# Temporary 5 brick & Kaowool propane mini-furnace



## rcushing1234 (Mar 13, 2013)

I wanted a small furnace to concentrate and hold heat from a Bernzomatic TS8000 torch in order to melt silver powder in a 3" melting dish using propane and not MAPP gas. I looked on this forum and other sources. I didn't find exactly what I wanted with step-by-step instructions, dimensions and materials so I stole some ideas and made up others to create this mini-furnace that works very well. 

Materials: (5) 4.5 x 9 x 1" firebricks; small amount of 1" thick Kaowool, about 6 sq inches; and about 2 feet of wire

BACK: cut one brick to 7" x 4.5" (I used hammar and chisel)
SIDES: cut two bricks each to 5.5" x 4.5" ( I used hammar and chisel)
TOP: one whole brick (cut two triangular pieces from scrap brick corners to support TOP at an angle)
BOTTOM: one whole brick 
INTERIOR: line interior sides, bottom and back with Kaowool insulation
"DOOR": scrap 4.5 x 3.5 brick piece, no cutting necessary






Here's how I put it together. It's all temporary. Butt the sides and bottom against the back of the furnace. Use the wire to 
bind the bricks together - see photo. Twist the wire ends together at the back with pliers to increase tension. Line the interior back, bottom and sides
of furnace with 1" Kaowool insulation. Set on the top and support it at an angle as seen in photo with scrap brick corners that you
split off -- they are approx 1 " x 1.5 x 1.8" triangle shape. The angle is arbitrary but too little angle results in torch "blow back" that interfers with your incoming torch flame. Push the "door" in place and that's it. 

I first tried this arrangment without Kaowool and it was much slower to heat since a lot of heat was being transferred to the bricks instead of my dish. With Kaowool insulation the furnace runs much cooler on the outside and hotter on the inside. 

Results are gratifying. My propane torch heats the dish to redness in 3 minutes or so, then throw in some silver powder and in 5 minutes it's melted. No need for MAPP gas just straight propane.


----------



## jmdlcar (Mar 13, 2013)

Hi,

That it something like I want to build.
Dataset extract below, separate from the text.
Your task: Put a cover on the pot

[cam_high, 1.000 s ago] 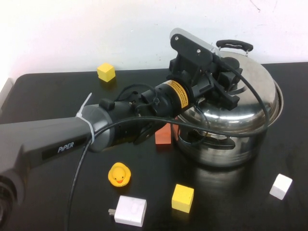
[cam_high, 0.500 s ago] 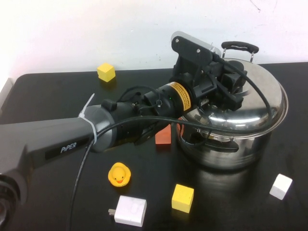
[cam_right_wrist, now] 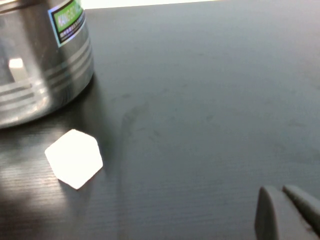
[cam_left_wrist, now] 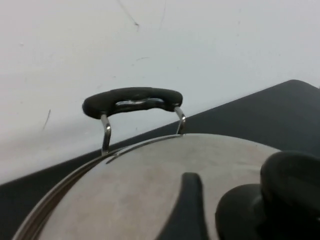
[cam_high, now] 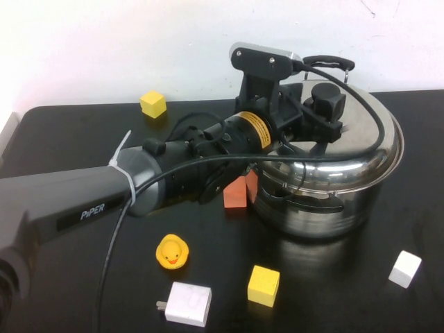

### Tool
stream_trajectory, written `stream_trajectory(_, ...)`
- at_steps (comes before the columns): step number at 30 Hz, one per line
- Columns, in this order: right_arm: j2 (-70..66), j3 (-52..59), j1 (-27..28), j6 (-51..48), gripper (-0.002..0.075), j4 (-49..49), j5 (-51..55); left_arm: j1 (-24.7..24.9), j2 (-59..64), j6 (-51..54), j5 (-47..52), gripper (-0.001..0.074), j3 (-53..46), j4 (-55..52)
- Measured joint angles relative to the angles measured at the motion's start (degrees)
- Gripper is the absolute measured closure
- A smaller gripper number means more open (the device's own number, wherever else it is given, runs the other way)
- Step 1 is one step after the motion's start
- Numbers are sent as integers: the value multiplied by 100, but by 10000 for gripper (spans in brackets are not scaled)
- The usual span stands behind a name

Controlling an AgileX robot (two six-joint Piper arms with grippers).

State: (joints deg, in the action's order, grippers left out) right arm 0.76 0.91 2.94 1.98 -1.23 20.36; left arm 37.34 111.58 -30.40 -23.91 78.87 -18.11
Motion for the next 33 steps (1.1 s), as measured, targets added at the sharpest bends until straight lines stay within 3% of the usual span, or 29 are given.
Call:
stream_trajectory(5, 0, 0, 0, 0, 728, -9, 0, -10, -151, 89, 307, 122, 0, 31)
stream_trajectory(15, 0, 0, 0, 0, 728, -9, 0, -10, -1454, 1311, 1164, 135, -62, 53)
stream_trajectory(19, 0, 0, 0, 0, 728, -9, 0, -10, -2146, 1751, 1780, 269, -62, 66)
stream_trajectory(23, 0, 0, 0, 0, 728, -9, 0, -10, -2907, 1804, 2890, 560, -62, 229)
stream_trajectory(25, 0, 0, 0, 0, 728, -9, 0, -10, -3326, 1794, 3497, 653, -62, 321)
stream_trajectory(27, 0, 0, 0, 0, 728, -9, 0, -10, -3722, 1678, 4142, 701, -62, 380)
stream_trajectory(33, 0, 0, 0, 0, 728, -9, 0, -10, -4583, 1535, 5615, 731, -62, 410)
Can you tell me how hot the outside gets and can you touch it with you hand?

Thanks
Jack


----------



## rcushing1234 (Mar 13, 2013)

Hi Jack,

There are two parts that get really hot: the top brick and the "'door" because neither of those are protected by insulation. I may insulate them too. I'm soaking my left hand in ice water right now...I grabed the front door thingie to move it out of the way to get better access to the dish with my tongs. It was shockingly hot on the inside surface! By the way, if you throw the hot brick to the concrete floor, it doesn't break. The bottom, back and side bricks get warm but not too hot to touch.


----------



## jmdlcar (Mar 13, 2013)

Hi,

You might to a handle on the front door so you you could move it easy. I need to fine out where I can get some firebricks. How much did they cost?

Do you have a picture of your mini-furnace in use with TS8000 torch?

Thanks
Jack


----------



## Woodworker1997 (Mar 13, 2013)

I bought some of those bricks from Snyder Brick and Block for less than $1.50 a piece.

Derek


----------



## philddreamer (Mar 13, 2013)

I used 6 bricks to make my little furnace. 2 at the bottom, side by side. One a sawed into 4 pieces, carved some grooves in 2 of them and used them to set the dish on them. the other 2 sawed pieces I palced at each others end. This creats a cavity when I place the top full brick with a 5/8th hole in the middle for the exhaust. And the other 2 brick placed as shown in the pic. The one birck has a rat hole where a place my first propane torch that pre-heats. I'll lift the top brick and finish melting with a second torch.
Phil


----------